**INSTRUCTIONS FOR THE TASK**: Please give the data again exactly, with no line dropped.

═════ INFORMATION SHOWN ═════

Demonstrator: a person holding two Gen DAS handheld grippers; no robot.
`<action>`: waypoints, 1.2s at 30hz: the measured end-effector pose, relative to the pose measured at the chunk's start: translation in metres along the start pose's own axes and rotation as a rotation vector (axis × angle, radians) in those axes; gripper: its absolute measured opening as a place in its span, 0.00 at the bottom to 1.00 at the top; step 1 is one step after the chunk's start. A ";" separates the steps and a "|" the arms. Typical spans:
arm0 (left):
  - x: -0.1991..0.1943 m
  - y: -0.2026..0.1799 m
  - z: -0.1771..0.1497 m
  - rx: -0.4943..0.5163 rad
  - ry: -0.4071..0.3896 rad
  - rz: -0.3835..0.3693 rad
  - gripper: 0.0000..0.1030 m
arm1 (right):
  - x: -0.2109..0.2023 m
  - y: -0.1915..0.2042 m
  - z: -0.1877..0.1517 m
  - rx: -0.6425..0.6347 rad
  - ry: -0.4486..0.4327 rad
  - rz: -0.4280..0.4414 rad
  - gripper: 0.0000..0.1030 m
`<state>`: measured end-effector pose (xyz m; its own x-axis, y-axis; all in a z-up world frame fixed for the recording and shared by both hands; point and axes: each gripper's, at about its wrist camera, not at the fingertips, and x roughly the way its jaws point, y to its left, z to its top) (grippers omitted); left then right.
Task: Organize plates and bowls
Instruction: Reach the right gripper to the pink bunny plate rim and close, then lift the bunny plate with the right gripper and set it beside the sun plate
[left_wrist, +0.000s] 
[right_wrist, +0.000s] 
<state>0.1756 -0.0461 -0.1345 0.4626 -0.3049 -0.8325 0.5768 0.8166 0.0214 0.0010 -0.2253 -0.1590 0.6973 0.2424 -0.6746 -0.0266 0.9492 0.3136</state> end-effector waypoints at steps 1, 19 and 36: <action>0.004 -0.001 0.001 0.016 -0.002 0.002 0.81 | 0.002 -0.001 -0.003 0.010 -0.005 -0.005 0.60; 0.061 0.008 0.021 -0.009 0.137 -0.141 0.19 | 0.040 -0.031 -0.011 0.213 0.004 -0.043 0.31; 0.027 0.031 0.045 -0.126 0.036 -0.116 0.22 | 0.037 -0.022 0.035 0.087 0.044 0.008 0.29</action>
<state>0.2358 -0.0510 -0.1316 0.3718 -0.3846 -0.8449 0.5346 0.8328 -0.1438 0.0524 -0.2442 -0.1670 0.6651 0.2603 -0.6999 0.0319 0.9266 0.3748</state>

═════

**ANSWER AREA**:
Demonstrator: a person holding two Gen DAS handheld grippers; no robot.
`<action>`: waypoints, 1.2s at 30hz: the measured end-effector pose, relative to the pose measured at the chunk's start: translation in metres along the start pose's own axes and rotation as a rotation vector (axis × angle, radians) in those axes; gripper: its absolute measured opening as a place in its span, 0.00 at the bottom to 1.00 at the top; step 1 is one step after the chunk's start. A ";" separates the steps and a "|" the arms. Typical spans:
arm0 (left):
  - x: -0.1991..0.1943 m
  - y: -0.2026..0.1799 m
  - z: -0.1771..0.1497 m
  - rx: -0.4943..0.5163 rad
  - ry: -0.4071..0.3896 rad
  - rz: -0.3835..0.3693 rad
  - gripper: 0.0000..0.1030 m
arm1 (right):
  - x: -0.2109..0.2023 m
  - y: -0.1915..0.2042 m
  - z: -0.1877..0.1517 m
  - rx: -0.6425..0.6347 rad
  - ry: -0.4486..0.4327 rad
  - rz: -0.4280..0.4414 rad
  - gripper: 0.0000..0.1030 m
`<state>`: measured end-effector pose (xyz m; its own x-axis, y-axis; all in a z-up world frame fixed for the recording and shared by both hands; point and axes: each gripper's, at about its wrist camera, not at the fingertips, and x roughly the way its jaws point, y to its left, z to its top) (grippers omitted); left then right.
Task: Organize plates and bowls
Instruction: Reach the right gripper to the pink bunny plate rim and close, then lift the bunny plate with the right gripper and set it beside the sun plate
[left_wrist, +0.000s] 
[right_wrist, +0.000s] 
<state>0.1756 -0.0461 -0.1345 0.4626 -0.3049 -0.8325 0.5768 0.8166 0.0214 0.0010 -0.2253 -0.1590 0.6973 0.2424 -0.6746 -0.0266 0.9492 0.3136</state> end-effector waypoints at steps 1, 19 and 36: <action>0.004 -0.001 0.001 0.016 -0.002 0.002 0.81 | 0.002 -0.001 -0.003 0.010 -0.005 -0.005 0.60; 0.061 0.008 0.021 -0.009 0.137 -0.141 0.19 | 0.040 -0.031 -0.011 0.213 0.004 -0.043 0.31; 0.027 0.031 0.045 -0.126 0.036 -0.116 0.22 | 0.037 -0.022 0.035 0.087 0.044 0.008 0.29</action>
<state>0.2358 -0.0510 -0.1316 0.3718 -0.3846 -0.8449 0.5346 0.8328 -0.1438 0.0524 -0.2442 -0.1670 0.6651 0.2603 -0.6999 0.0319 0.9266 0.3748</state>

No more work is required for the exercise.